Friday, June 11, 2010

Los Angeles Mayor and Officials Rally Against Texting While Driving

Los Angeles Mayor Antonio Villaraigosa has added his voice to a growing number of groups and organizations that warn against the evils of texting while driving during the launching of the "No Texting While Driving" public safety campaign which is being led by AT&T.

Although the mayor admitted that he had a driver and that he never drives around anymore, it is a pet peeve of his when he sees people on the road who are texting while driving. Mayor Villaraigosa claimed that it is unacceptable and that children should be aware that nothing, not even a text message, can be more important than their safety.

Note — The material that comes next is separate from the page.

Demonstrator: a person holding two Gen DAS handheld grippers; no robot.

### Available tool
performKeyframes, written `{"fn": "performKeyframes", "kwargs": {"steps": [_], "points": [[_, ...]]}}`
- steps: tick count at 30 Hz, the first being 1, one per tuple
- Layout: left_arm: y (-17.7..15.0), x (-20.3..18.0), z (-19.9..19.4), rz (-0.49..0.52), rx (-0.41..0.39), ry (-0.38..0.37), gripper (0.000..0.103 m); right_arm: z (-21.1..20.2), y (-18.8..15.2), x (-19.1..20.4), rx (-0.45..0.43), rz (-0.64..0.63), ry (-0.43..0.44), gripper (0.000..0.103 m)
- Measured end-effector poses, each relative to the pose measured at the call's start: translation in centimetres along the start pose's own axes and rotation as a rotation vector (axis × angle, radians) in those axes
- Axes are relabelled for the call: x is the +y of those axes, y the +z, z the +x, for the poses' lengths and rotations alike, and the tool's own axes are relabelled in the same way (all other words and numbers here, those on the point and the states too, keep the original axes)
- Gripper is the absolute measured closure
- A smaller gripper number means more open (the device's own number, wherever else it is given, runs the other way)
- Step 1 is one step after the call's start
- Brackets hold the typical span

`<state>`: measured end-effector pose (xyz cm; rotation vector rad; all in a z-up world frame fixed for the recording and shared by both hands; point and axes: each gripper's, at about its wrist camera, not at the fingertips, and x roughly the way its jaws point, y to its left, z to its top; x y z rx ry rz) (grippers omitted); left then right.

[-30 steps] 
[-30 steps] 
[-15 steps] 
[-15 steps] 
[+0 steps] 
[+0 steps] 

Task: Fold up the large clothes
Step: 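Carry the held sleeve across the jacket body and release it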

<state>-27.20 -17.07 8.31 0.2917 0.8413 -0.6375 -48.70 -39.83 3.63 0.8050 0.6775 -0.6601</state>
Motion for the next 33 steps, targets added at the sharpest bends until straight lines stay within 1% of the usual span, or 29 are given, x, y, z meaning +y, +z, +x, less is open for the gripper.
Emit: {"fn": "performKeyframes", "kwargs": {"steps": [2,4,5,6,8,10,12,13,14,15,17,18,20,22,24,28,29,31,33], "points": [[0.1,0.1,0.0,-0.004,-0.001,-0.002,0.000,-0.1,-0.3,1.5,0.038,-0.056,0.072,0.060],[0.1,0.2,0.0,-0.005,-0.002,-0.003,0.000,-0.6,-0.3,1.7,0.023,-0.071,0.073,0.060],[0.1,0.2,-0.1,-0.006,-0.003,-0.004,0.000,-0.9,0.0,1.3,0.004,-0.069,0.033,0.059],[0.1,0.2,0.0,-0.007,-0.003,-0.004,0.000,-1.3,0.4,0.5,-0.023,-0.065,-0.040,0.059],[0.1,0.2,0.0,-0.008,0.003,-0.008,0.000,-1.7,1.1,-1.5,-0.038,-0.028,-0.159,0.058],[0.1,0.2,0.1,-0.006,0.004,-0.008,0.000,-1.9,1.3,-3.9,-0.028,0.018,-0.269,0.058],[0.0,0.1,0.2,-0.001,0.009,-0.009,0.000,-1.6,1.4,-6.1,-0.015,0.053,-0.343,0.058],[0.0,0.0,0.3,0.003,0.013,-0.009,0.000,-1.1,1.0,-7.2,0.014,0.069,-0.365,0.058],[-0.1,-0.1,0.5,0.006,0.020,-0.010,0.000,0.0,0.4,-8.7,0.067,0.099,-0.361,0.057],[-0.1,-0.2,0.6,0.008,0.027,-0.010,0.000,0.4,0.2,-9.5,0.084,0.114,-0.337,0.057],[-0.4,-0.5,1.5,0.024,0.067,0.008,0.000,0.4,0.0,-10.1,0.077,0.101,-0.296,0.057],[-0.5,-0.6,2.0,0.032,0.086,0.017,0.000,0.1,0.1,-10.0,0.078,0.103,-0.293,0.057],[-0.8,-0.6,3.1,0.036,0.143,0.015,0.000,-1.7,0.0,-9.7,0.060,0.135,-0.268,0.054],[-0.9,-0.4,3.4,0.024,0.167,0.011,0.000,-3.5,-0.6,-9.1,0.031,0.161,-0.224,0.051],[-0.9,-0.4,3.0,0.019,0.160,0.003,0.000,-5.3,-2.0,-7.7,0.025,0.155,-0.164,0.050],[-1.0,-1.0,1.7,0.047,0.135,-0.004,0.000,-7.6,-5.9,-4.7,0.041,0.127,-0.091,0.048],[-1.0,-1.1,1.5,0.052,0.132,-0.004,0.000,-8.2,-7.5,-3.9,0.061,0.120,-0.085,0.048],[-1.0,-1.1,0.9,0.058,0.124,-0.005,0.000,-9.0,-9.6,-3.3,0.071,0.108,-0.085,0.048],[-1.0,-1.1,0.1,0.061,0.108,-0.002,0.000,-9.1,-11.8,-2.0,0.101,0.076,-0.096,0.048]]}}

In his message, the mayor stated facts which include:

• National Safety Council estimates that 28 percent of annual traffic accidents were caused by motorists talking or texting while driving.
• A Virginia Tech study reveals that drivers are 23 times more likely to have an accident while sending a text message.
• Pew Research Center's Internet and American Life Project reports that 26 percent of American teens of driving age say they text while driving while 48 percent of children ages 12-17 have been a passenger in a vehicle where the driver was texting while driving.

Further according to Fire Chief Millage Peaks, his paramedics respond to 36,000 traffic accidents annually; nearly 28 percent of which are probably related to either cellphone use or texting. In short, that amounts to 9,000 preventable Los Angeles accidents had people followed the law and not texted while driving.

Police Chief Charlie Beck, who also delivered a message, said that texting while driving is against the law and a fine will be imposed ranging from $40 to about $100.

Distracted driving is one of the leading causes of motor vehicle accidents and as seen from above, texting while driving is clearly a huge traffic safety problem.

All drivers are bound under the law to observe due care and diligence when operating a motor vehicle. Sending or reading messages while driving may seem like a harmless activity but this is a breach of the driver’s duty of due care and diligence. This would result to fault or negligence, which, in the case of a car accident, can hold the texting driver liable for any loss, injury or death.

During the campaign, teens were asked to read the last text message they sent or read and AT&T asked them, "Is that worth dying over? Is it worth hurting yourself, your passengers? Is it worth hurting or killing another person?"
So the next time you hear a familiar tone for an incoming message, before you reach for your cell phone while driving, ask yourself the same questions. Because otherwise, if you can’t wait to text while driving, you better be prepared to face the consequences of your actions.